Harry Harmood

1739-1809. He was a younger son of a wealthy merchant, Chane Harmood, and of his wife, Mary Dawes. His uncle was Commander James Harmood.

Having graduated from the Naval Academy at Portsmouth, Harmood was commissioned lieutenant on 19 February 1759 and appointed to the Aquilon 28, Captain Chaloner Ogle. In March 1771 he became the first lieutenant of the Arethusa 32, Captain Andrew Snape Hamond, in which frigate he served in home waters and in North America, and he was appointed the third lieutenant of Vice-Admiral Lord Howe’s flagship Eagle 64, Captain Henry Duncan, on the North American station in 1776.

He was promoted commander of the sloop Falcon 14 at New York on 16 February 1777 and during the summer cruised successfully off Newport before capturing the privateers Mehitabel and General Arnold in a boat attack at Sandford, Connecticut, on 24 June 1778. The Falcon was sunk at Rhode Island on 7 August to both prevent capture by the French fleet and to act as a block ship to hamper their landing, although she was later salvaged and recommissioned.

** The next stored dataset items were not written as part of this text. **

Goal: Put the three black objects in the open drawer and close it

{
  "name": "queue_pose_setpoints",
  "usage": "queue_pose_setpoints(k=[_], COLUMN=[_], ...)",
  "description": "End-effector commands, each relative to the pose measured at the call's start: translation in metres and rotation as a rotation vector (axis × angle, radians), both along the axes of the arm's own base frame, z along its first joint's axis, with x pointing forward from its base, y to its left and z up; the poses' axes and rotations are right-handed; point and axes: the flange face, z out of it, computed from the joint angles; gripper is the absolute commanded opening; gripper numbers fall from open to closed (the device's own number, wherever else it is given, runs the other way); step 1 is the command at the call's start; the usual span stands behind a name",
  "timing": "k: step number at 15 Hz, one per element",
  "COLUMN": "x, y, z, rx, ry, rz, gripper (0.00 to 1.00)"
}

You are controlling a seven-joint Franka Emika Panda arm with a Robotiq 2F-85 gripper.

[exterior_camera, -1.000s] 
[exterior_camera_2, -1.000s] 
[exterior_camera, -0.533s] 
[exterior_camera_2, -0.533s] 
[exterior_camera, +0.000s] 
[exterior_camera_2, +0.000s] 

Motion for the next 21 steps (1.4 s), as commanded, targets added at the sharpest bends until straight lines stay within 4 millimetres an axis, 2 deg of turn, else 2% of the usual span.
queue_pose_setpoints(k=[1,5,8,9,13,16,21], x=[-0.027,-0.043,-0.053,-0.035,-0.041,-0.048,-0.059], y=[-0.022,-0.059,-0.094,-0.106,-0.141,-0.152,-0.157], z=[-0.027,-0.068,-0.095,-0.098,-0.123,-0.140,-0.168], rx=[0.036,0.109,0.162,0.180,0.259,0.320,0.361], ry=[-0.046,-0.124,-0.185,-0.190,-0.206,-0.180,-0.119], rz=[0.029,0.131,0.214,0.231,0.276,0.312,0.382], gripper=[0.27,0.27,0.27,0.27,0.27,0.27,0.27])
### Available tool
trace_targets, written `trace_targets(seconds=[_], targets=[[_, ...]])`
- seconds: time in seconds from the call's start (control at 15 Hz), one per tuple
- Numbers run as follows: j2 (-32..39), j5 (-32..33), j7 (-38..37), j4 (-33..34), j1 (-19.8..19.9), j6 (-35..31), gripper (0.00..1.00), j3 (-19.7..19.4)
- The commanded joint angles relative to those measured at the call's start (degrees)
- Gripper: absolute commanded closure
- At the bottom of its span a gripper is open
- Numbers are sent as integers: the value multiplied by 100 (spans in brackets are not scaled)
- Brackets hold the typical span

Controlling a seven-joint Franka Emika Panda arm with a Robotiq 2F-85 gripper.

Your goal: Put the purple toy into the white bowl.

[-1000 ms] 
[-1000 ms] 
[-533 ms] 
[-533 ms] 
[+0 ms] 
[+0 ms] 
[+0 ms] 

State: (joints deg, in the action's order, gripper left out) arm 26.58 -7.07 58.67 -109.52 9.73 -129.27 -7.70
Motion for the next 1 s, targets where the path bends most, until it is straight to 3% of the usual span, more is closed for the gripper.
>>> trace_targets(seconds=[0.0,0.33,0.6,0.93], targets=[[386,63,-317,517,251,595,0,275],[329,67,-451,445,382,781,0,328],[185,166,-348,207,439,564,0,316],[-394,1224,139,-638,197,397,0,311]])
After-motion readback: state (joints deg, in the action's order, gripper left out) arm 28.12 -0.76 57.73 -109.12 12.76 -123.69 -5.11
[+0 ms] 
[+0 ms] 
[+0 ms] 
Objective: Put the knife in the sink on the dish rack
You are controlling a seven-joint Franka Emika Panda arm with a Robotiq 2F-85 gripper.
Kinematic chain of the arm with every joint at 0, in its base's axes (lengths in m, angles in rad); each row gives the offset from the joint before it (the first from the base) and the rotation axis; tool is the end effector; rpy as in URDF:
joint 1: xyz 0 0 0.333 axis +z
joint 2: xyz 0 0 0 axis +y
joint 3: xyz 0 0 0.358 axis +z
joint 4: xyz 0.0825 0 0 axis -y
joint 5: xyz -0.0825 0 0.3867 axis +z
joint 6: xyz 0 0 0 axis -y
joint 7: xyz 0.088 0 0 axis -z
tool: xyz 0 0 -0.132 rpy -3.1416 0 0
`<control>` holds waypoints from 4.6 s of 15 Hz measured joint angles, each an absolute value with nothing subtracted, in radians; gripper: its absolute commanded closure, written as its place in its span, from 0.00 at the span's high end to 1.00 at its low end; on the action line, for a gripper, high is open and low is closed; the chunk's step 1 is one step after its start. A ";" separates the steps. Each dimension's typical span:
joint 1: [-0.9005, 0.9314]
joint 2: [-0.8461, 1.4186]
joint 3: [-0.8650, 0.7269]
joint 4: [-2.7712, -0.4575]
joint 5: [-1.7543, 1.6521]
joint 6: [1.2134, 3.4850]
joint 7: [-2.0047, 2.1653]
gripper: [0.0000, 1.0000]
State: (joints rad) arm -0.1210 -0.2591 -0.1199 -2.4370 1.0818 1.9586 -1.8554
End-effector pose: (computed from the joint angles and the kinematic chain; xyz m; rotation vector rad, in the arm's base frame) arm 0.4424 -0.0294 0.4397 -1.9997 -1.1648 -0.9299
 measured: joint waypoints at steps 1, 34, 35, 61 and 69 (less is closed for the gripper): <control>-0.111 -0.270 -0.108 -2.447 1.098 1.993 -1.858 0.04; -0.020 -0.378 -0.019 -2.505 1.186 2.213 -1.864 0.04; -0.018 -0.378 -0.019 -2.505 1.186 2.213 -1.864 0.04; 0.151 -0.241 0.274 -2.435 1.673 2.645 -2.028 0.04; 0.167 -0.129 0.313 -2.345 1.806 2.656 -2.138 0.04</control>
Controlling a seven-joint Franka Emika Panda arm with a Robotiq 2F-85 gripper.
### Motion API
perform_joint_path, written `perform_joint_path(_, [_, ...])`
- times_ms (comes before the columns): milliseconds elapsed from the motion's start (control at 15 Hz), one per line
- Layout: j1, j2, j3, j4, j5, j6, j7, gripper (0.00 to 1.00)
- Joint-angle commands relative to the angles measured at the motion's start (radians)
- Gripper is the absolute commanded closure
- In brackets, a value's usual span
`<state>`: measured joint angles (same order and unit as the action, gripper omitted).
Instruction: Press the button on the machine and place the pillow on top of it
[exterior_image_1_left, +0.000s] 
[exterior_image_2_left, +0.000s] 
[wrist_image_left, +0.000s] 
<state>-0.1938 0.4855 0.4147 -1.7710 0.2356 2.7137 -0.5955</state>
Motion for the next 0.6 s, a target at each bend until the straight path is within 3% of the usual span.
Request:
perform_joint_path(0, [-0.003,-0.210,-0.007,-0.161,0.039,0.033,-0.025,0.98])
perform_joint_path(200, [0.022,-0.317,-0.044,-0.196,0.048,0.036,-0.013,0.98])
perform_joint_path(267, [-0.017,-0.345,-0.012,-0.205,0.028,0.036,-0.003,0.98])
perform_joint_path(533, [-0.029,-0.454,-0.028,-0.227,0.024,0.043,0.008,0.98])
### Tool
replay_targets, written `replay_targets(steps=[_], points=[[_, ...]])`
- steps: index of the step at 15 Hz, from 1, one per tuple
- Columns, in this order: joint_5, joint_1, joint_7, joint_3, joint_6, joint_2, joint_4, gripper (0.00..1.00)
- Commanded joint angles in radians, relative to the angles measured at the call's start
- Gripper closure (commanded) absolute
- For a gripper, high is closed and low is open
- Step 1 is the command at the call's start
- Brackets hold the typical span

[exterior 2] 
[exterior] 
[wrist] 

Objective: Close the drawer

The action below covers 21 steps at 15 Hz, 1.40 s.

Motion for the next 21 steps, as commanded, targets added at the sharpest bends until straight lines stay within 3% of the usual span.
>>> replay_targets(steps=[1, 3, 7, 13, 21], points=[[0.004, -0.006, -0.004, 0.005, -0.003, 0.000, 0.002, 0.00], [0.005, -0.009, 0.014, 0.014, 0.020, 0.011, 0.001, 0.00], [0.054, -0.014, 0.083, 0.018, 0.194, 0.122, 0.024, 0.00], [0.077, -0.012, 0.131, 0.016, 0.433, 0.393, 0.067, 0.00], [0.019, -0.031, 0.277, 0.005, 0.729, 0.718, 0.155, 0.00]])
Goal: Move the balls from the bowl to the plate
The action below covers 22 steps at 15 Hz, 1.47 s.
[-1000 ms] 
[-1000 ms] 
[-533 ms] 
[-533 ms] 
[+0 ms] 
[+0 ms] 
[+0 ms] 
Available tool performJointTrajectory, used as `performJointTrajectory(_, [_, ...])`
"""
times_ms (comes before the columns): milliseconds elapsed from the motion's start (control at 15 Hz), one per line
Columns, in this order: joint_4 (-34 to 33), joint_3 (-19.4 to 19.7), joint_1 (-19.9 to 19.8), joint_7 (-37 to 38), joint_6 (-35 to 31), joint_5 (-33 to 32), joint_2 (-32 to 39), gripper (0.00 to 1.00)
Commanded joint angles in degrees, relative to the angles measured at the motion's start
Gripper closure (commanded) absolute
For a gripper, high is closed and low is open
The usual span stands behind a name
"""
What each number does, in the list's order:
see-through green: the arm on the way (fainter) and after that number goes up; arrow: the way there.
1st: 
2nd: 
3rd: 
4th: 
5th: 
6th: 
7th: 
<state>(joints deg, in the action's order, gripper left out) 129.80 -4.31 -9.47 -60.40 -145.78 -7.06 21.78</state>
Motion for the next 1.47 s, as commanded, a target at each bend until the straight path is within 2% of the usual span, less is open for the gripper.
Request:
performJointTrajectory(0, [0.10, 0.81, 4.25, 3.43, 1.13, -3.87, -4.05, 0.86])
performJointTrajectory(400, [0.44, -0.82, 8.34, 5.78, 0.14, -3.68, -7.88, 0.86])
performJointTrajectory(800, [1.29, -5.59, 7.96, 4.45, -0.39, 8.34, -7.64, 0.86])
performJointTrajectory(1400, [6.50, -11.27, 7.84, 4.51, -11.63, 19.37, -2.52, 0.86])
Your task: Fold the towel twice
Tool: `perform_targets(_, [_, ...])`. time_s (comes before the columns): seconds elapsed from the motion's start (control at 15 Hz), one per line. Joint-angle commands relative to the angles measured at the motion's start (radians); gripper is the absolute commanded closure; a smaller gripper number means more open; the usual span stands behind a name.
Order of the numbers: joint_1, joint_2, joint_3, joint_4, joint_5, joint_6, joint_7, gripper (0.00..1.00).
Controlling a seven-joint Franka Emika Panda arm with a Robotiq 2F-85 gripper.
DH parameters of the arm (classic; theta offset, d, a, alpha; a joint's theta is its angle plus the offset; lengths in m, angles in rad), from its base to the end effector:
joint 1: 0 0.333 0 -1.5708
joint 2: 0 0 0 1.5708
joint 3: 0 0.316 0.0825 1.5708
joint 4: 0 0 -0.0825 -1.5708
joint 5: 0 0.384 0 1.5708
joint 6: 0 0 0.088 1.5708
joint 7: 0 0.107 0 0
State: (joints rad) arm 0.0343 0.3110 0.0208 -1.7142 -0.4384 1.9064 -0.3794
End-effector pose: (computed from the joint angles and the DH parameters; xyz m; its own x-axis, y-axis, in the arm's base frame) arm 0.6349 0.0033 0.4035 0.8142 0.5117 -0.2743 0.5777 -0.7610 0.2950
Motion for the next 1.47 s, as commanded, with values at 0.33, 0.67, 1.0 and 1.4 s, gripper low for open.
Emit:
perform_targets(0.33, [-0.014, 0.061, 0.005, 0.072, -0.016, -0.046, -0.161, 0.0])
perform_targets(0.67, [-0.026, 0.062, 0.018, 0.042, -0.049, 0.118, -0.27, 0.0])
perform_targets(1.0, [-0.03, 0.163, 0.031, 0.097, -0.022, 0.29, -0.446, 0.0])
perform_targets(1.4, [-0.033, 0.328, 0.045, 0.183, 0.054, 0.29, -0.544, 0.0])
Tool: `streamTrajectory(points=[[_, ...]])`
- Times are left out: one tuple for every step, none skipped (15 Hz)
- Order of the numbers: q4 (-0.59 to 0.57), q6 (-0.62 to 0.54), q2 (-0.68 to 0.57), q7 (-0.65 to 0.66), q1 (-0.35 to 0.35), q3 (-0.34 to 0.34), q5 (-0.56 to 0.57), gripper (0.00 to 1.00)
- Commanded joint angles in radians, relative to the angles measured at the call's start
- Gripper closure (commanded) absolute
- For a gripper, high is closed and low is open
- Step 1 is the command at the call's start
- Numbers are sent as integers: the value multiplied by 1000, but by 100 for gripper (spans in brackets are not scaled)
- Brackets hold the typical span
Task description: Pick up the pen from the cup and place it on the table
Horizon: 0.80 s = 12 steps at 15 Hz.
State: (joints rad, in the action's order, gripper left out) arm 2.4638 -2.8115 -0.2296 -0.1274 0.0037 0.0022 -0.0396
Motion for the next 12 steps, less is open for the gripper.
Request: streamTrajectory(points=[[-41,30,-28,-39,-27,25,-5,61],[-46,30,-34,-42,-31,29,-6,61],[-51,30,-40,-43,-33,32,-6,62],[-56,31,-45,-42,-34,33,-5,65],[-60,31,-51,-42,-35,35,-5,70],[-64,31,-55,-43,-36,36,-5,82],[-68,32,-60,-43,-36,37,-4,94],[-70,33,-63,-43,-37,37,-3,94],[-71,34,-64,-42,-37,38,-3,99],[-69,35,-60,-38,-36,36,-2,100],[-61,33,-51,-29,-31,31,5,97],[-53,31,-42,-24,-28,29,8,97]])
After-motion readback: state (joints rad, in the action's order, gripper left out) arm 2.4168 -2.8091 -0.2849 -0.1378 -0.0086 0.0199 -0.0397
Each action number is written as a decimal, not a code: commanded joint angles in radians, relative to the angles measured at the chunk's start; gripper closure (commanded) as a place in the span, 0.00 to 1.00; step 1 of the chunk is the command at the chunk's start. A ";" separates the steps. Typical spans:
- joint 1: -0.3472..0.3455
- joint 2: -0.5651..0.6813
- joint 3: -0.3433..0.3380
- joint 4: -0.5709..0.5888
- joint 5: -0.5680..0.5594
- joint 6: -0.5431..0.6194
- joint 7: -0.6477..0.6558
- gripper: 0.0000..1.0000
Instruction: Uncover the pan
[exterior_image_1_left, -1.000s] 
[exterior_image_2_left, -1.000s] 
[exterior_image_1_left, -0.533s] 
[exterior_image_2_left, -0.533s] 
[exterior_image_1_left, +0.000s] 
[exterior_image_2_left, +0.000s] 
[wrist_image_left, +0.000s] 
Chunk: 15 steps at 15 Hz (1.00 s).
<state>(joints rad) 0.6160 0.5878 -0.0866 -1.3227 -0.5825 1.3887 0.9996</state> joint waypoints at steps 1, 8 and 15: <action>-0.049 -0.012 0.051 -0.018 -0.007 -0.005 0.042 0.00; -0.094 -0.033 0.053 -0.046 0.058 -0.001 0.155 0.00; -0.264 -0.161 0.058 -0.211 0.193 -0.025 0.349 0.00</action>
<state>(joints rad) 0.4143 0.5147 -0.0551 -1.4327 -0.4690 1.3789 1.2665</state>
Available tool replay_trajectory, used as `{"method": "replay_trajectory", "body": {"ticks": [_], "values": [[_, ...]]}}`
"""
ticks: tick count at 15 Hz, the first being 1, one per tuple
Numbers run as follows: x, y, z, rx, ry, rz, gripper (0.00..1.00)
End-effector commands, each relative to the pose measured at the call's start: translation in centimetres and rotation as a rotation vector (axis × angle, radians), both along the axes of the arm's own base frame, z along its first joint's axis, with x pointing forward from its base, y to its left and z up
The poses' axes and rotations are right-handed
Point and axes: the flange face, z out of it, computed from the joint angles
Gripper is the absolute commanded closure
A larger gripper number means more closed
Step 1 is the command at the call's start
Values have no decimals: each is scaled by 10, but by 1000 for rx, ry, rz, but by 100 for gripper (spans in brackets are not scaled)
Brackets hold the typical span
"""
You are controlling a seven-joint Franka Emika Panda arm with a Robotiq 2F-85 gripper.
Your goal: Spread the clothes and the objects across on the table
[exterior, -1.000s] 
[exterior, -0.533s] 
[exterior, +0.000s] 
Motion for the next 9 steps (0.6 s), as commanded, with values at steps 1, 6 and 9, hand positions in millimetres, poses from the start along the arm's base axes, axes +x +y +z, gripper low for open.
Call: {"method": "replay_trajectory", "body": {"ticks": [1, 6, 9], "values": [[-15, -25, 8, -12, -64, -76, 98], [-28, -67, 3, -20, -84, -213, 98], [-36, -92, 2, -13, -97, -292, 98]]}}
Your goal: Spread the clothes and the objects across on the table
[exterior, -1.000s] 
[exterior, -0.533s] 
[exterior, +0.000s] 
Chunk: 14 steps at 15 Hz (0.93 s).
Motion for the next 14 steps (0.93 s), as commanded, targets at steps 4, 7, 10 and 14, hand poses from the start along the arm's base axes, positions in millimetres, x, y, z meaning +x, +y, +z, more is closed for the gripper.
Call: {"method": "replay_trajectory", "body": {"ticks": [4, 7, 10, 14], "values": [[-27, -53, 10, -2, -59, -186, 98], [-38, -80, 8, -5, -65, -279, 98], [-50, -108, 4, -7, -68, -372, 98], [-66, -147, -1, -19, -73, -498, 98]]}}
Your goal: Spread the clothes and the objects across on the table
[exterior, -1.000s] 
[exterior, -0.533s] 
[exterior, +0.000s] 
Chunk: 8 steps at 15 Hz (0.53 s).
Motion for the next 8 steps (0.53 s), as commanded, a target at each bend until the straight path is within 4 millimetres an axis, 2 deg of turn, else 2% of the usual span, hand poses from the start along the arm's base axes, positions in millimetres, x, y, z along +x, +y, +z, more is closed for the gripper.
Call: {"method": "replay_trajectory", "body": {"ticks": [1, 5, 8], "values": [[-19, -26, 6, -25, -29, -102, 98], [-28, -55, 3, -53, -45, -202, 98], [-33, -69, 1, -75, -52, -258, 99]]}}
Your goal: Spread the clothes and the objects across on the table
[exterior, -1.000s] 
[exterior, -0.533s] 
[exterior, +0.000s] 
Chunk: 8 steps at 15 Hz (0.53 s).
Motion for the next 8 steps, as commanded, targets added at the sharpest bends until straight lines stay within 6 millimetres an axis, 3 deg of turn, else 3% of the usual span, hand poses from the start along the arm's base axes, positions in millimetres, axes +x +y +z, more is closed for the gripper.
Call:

Meanwhile, Harmood was sent by Captain John Brisbane, the senior officer at Rhode Island, with letters for Lord Howe advising of their perilous situation.

Whilst remaining on the North American station, Harmood was posted captain on 17 October 1778 of the Conqueror 74 with the broad pennant of Commodore Thomas Graves, in which he sailed to the Leeward Islands in December with Vice-Admiral Hon. John Byron’s fleet. Later flying the flag of Rear-Admiral Hyde Parker, he commanded the Conqueror at the Battle of Grenada on 6 July 1779, but his was one of the few ships not to suffer any casualties as due to Byron’s poor tactics she saw barely any action.

Harmood commanded the Princess Royal at the Battle of Martinique in 1780.

Upon Parker’s elevation to the position of commander in chief in the Leeward Islands following the return home of Byron and the wounded Vice-Admiral Hon. Samuel Barrington, Harmood transferred with the admiral to the Princess Royal 90 in August 1779. He commanded this vessel under the succeeding commander-in-chief, Admiral Sir George Rodney, at the Battle of Martinique on 17 April 1780, losing five men killed and fourteen wounded, and he remained in the Leeward Islands for the commencement of the summer campaign, although his ship did not suffer any casualties during the fleet skirmishes in the former month.

On 5 June he transferred to the Medway 60 with Parker’s flag following that officer’s fall-out with Rodney, and his new command sailed for Europe from St. Kitts with a convoy on 7 July to reach Portsmouth at the end of August. He briefly commanded the Cumberland 74 in an acting capacity for Captain Joseph Peyton during the Channel fleet campaign that autumn, and he subsequently recommissioned the Medway 60 in January 1781 after she had been repaired and copper-sheathed. Serving with the Channel fleet, the Medway was present at the relief of Gibraltar on 12 April, in the fleet campaign of June-November, and in Rear-Admiral Richard Kempenfelt’s brilliant attack on the Comte de Guichen’s convoy on 12 December. A day after the latter engagement the Medway captured the privateer Généreuse, and she then sailed for Plymouth with several prizes to remain in the Sound up until the time Harmood left her in January 1782.

In March 1783 he was appointed to the Ardent 64, which at the end of August went out of Portsmouth Harbour, and she was one of four men-of-war that sailed for Gibraltar on 14 October to bring home the garrison. Thereafter Harmood commanded her as a guardship at Portsmouth until she was paid off in March 1786, and after coming ashore he saw no further service at sea.

During the Russian Armament of 1791 he served as a regulating captain, and in May 1793 was appointed the commissioner of the Navy at Gibraltar. He became an ‘extra commissioner’ in December, which role entitled him to a handsome salary, and he appears to have left his role at Gibraltar at this time, for in February 1795 he was appointed a temporary commissioner at Sheerness whilst retaining his position in the Navy Office. He was passed over for promotion to flag rank on 1 June 1795 due to his holding of a civil position, and he left Sheerness on 25 June 1796 to become a commissioner without special function. In 1799 he appears to have been appointed a director of Greenwich Hospital, and he joined Admiral the Earl of St. Vincent in the rigorous inspection of the dockyard facilities at Plymouth in August 1802 and Portsmouth in the following month, before retiring in June 1806.

Captain Harmood died at his residence in Mount Street, Grosvenor Square, London on 4 February 1809.

He was married in 1782 to ‘Mary’ and differing reports claim that the couple had a son and a daughter, two sons and two daughters, or just two sons!